My Trip to Liberty City et l’exploration virtuelle

De nombreux jeux ont employé la ville comme décor, parfois comme objectif du jeu (par exemple, les jeux de gestion à la SimCity), d’autres fois comme environnement labyrinthique propice aux affrontements (comme dans la plupart des jeux de tir à la première personne). Une série de jeux qui a utilisé le décor urbain comme théâtre de l’action est la controversée franchise Grand Theft Auto. Les villes imaginaires des différents jeux de la série sont calquées sur des villes réelles: par exemple, Liberty City est inspirée de New York alors que l’action de Grand Theft Auto: Vice City se déroule dans une ville qui rappelle énormément Miami. Grand Theft Auto: San Andreas propose quant à lui trois villes distinctes de la côte ouest-américaine, soit Los Santos pour Los Angeles et ses quartiers mal famés, San Andreas pour San Francisco, ses habitants bohèmes et son immense pont rouge emblématique, puis Las Venturas pour Las Vegas et ses casinos.

Inaugurée en 1997, cette série de jeux, dont l’objectif est de gravir les échelons du monde interlope, s’est surtout faite connaître à l’extérieur du monde du jeu vidéo par les nombreuses controverses dont elle a fait l’objet. Dans cet univers, le joueur incarne un criminel qui peut et doit tuer policiers, militaires et passants innocents dans sa quête de pouvoir et d’argent. Le tintamarre autour du jeu n’a jamais été aussi fort que lors du lancement de Grand Theft Auto III (2001), dont l’univers de jeu en trois dimensions confère une expérience plus réaliste que la vue aérienne employée jusqu’alors dans la série, rendant encore plus condamnable, dans l’opinion de la majorité, les délits effectués par le personnage.

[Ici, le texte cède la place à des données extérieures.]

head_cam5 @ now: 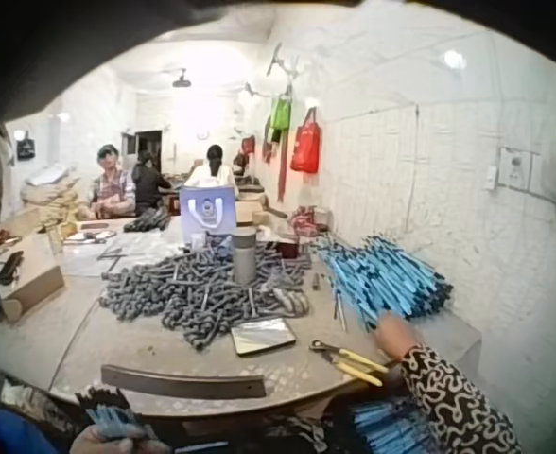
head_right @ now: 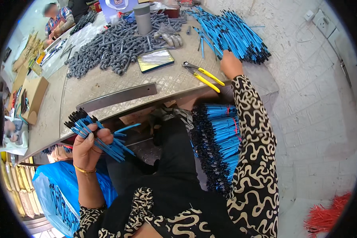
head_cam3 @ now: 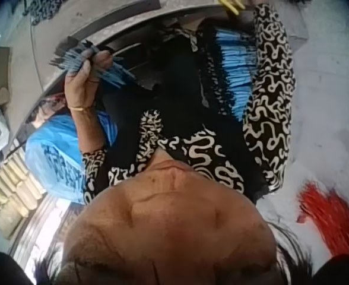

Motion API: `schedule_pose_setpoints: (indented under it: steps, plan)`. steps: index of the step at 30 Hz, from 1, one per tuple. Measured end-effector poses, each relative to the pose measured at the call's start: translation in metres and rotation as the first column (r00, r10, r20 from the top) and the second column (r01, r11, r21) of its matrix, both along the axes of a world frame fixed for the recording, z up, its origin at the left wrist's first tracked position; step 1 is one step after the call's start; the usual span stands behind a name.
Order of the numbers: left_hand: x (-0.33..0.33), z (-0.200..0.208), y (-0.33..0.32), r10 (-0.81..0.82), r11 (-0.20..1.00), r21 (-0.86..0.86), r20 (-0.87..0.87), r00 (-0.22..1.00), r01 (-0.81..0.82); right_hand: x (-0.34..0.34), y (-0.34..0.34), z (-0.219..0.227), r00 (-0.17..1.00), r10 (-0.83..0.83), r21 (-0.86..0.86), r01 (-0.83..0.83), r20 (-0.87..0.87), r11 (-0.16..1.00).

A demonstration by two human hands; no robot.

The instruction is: The person assembles blue wire bundles into a central mechanical component using pliers.

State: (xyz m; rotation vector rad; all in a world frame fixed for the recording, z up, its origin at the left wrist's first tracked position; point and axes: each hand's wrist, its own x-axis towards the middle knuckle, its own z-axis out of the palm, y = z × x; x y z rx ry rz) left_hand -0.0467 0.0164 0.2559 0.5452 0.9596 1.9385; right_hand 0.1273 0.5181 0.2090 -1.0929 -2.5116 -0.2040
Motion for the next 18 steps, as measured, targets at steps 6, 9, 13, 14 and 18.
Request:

Le débat intense autour du caractère immoral de Grand Theft Auto III a eu comme corollaire que les aspects techniques et formels du jeu n’ont pas été considérés par de nombreux commentateurs. De manière à remédier à cette injustice, Jim Munroe a créé My Trip to Liberty City, un machinima réalisé dans l’univers de Grand Theft Auto III. Le film d’animation présente une navigation filmée de Munroe qui manipule son avatar en déambulant au hasard dans Liberty City pendant qu’une voix hors champ effectue un commentaire de sa promenade. Dès la première minute, Munroe établit qu’il est parfaitement conscient de la controverse autour de GTA III (il affirme que c’est la mention récurrente de la polémique dans les médias qui l’a amené à vouloir expérimenter par lui-même le jeu).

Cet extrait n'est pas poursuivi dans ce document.